Saved entries
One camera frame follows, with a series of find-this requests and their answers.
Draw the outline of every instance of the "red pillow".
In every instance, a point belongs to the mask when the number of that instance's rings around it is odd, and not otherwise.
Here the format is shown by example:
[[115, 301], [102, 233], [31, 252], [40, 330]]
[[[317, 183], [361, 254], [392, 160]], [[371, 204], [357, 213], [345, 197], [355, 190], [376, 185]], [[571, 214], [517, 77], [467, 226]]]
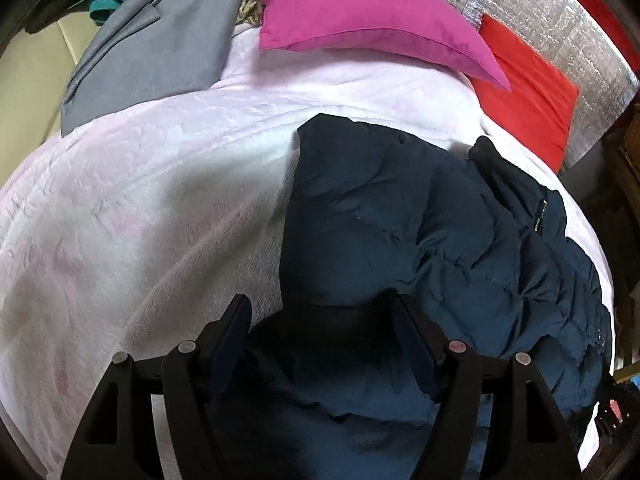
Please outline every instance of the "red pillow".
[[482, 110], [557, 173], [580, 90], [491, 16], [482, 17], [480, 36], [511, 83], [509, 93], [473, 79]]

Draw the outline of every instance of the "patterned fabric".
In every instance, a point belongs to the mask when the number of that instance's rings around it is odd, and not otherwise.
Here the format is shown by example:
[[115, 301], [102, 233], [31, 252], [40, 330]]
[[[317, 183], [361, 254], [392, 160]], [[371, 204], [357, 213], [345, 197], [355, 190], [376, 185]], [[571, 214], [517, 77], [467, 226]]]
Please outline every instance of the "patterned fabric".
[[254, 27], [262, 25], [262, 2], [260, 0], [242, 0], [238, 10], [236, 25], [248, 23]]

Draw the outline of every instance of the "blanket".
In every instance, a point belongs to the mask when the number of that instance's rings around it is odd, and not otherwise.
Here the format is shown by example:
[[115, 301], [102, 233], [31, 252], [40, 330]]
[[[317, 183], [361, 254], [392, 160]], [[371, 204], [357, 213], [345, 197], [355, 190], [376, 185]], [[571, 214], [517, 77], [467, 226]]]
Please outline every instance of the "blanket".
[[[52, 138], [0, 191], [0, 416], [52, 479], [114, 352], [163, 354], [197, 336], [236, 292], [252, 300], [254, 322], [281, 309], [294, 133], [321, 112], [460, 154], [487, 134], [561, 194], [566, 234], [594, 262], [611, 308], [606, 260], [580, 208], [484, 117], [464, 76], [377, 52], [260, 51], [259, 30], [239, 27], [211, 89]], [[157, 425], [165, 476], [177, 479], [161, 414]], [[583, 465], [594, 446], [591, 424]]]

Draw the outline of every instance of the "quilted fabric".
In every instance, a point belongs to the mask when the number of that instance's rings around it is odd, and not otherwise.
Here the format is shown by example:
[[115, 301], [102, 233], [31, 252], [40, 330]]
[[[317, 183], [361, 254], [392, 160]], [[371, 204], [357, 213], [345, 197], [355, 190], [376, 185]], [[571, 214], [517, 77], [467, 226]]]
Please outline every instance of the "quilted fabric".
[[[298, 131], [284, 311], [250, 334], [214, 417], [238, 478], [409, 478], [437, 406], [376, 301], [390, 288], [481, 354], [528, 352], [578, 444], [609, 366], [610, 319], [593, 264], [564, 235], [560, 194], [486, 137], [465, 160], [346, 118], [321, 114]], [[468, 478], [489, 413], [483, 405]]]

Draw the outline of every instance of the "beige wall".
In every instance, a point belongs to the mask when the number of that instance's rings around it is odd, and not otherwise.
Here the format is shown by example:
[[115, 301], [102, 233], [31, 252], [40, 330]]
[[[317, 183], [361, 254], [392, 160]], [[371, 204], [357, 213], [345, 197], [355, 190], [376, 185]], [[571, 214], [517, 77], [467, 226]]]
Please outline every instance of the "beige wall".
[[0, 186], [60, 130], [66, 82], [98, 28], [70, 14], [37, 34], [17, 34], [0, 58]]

# Try it:
Each line above should be output exactly, apart from the pictures.

# Task answer:
One camera frame follows, with a series of find-this requests and their answers.
Draw the outline of every instance of the "red pillow".
In every instance, a point belongs to the mask when the number of that instance's rings around it is odd, and not otherwise.
Here the format is shown by example:
[[115, 301], [102, 233], [31, 252], [40, 330]]
[[[317, 183], [361, 254], [392, 160]], [[371, 204], [357, 213], [345, 197], [355, 190], [376, 185]], [[571, 214], [517, 77], [467, 226]]]
Please outline every instance of the "red pillow".
[[482, 110], [557, 173], [580, 90], [491, 16], [482, 17], [480, 36], [511, 83], [509, 93], [473, 79]]

Draw the outline of every instance of the "patterned fabric".
In every instance, a point belongs to the mask when the number of that instance's rings around it is odd, and not otherwise.
Here the format is shown by example:
[[115, 301], [102, 233], [31, 252], [40, 330]]
[[[317, 183], [361, 254], [392, 160]], [[371, 204], [357, 213], [345, 197], [355, 190], [376, 185]], [[571, 214], [517, 77], [467, 226]]]
Please outline every instance of the "patterned fabric".
[[254, 27], [262, 25], [262, 2], [260, 0], [242, 0], [238, 10], [236, 25], [248, 23]]

Draw the outline of every instance of the "blanket".
In every instance, a point belongs to the mask when the number of that instance's rings around it is odd, and not otherwise.
Here the format is shown by example:
[[115, 301], [102, 233], [31, 252], [40, 330]]
[[[317, 183], [361, 254], [392, 160]], [[371, 204], [357, 213], [345, 197], [355, 190], [376, 185]], [[571, 214], [517, 77], [467, 226]]]
Please outline every instance of the "blanket".
[[[52, 138], [0, 191], [0, 416], [52, 479], [114, 352], [163, 354], [197, 336], [236, 292], [252, 300], [254, 322], [281, 309], [294, 133], [321, 112], [460, 154], [487, 134], [561, 194], [566, 234], [594, 262], [611, 308], [606, 260], [580, 208], [484, 117], [464, 76], [377, 52], [260, 51], [259, 30], [239, 27], [211, 89]], [[157, 425], [165, 476], [177, 479], [161, 414]], [[583, 465], [594, 446], [591, 424]]]

Draw the outline of every instance of the "quilted fabric".
In every instance, a point belongs to the mask when the number of that instance's rings around it is odd, and not otherwise.
Here the format is shown by example:
[[115, 301], [102, 233], [31, 252], [40, 330]]
[[[317, 183], [361, 254], [392, 160]], [[371, 204], [357, 213], [345, 197], [355, 190], [376, 185]], [[571, 214], [517, 77], [467, 226]]]
Please outline every instance of the "quilted fabric".
[[[298, 131], [284, 311], [250, 334], [214, 417], [238, 478], [409, 478], [437, 406], [376, 301], [390, 288], [481, 354], [528, 352], [578, 444], [609, 366], [610, 319], [593, 264], [564, 235], [560, 194], [486, 137], [465, 160], [346, 118], [321, 114]], [[468, 478], [489, 413], [483, 405]]]

Draw the outline of every instance of the "beige wall".
In every instance, a point belongs to the mask when the number of that instance's rings around it is odd, and not otherwise.
Here the format is shown by example:
[[115, 301], [102, 233], [31, 252], [40, 330]]
[[[317, 183], [361, 254], [392, 160]], [[371, 204], [357, 213], [345, 197], [355, 190], [376, 185]], [[571, 214], [517, 77], [467, 226]]]
Please outline every instance of the "beige wall".
[[0, 186], [60, 130], [66, 82], [98, 28], [70, 14], [37, 34], [17, 34], [0, 58]]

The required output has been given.